Pero hoy las elecciones mexicanas están lejos, muy lejos, no sólo de aquellas elecciones inventadas desde el poder a las que concurrían ciudadanos autómatas, de las épocas de Juárez o Díaz y que tan bien describe Emilio Rabasa, sino también de las de hace algo más de dos décadas, en los tiempos del fraude patriótico o de la caída del sistema que permitió que Carlos Salinas no desmereciera y aparentara tener más del cincuenta por ciento de los sufragios. Tampoco estamos en los tiempos en los que el PRI hacía campaña con recursos públicos sin límite, con comisionados de las dependencias públicas y con los medios electrónicos realmente a su servicio incondicional. Lo que queda hoy de utilización de los programas gubernamentales para coaccionar el voto son apenas resabios y la compra, que se hace o se intenta, resulta una estrategia muy poco eficiente, por la dificultad de comprobar el cumplimiento del contrato y por lo caro que resulta frente a otros recursos más modernos.
Sin duda nuestras elecciones están muy lejos de ser la concurrencia de ciudadanos plenamente informados que eligen entre candidatos que proponen soluciones viables y contrastan proyectos en procesos de deliberación pública. No creo que ninguna elección en el mundo sea ideal, pero sé perfectamente que en México la desigualdad social gravita de manera crucial en los comicios y que los partidos construyen sus estrategias con base en ella. Con todo, creo que hoy tenemos un método razonablemente aceptable, aunque perfectible, para definir quiénes acceden al poder.

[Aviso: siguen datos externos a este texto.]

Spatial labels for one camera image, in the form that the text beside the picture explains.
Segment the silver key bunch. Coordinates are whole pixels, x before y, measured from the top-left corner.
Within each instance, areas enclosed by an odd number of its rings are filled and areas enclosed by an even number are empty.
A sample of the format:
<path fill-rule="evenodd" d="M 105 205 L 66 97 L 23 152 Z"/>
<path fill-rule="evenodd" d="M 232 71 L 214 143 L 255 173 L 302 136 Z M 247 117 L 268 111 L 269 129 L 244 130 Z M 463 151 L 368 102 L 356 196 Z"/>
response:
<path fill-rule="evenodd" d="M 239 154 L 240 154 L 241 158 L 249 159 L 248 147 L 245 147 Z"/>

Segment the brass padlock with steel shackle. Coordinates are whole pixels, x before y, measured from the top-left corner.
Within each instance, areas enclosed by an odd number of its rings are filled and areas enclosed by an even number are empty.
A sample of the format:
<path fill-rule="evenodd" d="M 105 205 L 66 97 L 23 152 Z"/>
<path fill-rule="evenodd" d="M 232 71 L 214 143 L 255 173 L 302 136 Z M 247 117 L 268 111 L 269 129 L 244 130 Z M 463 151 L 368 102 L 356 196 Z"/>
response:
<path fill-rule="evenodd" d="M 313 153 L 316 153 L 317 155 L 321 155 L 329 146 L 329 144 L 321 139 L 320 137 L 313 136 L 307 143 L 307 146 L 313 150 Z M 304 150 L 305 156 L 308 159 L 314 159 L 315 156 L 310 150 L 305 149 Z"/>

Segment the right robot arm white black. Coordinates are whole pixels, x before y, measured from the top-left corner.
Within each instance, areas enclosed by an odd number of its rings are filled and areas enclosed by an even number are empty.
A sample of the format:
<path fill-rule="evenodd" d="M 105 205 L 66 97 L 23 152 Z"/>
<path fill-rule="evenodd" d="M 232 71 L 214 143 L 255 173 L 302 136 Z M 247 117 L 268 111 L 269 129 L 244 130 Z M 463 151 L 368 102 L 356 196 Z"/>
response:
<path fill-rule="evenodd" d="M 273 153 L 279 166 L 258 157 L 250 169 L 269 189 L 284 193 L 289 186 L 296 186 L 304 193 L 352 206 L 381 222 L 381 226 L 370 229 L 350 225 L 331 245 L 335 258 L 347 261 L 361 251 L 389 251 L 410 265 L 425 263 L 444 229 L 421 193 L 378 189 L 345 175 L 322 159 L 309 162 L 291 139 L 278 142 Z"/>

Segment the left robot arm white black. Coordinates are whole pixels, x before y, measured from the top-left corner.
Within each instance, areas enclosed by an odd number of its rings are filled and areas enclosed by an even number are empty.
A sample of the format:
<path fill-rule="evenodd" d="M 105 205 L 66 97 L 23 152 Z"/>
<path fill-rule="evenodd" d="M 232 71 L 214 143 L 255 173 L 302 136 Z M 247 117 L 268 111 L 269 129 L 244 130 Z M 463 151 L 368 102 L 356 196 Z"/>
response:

Desde luego que defiendo el derecho a impugnar de quienes tengan argumentos para ello. Creo que, más allá de exabruptos, hasta ahora las cosas se han movido en los márgenes de lo razonable. Pero también estoy convencido de que en 1988 y 2006 el empecinamiento y la obcecación convirtieron victorias de la izquierda en derrotas. Mucho mejor sería que el segundo lugar en la Cámara de diputados sirviera para obstaculizar la contrreforma que ya se perfila, aupada por el PAN y el PRI, con la intención recortar la representación y crear un sistema bipartidista, y para avanzar en cambios legales que hagan que las violaciones a los topes de campaña tengan consecuencias sobre los cargos electos, al tiempo que se mejoran las normas para obstaculizar la compra y la coacción de votos. Materia para reforma política vaya que hay y para la acción de una izquierda que, empero, corre el riesgo de volver a ser derrotada por sí misma.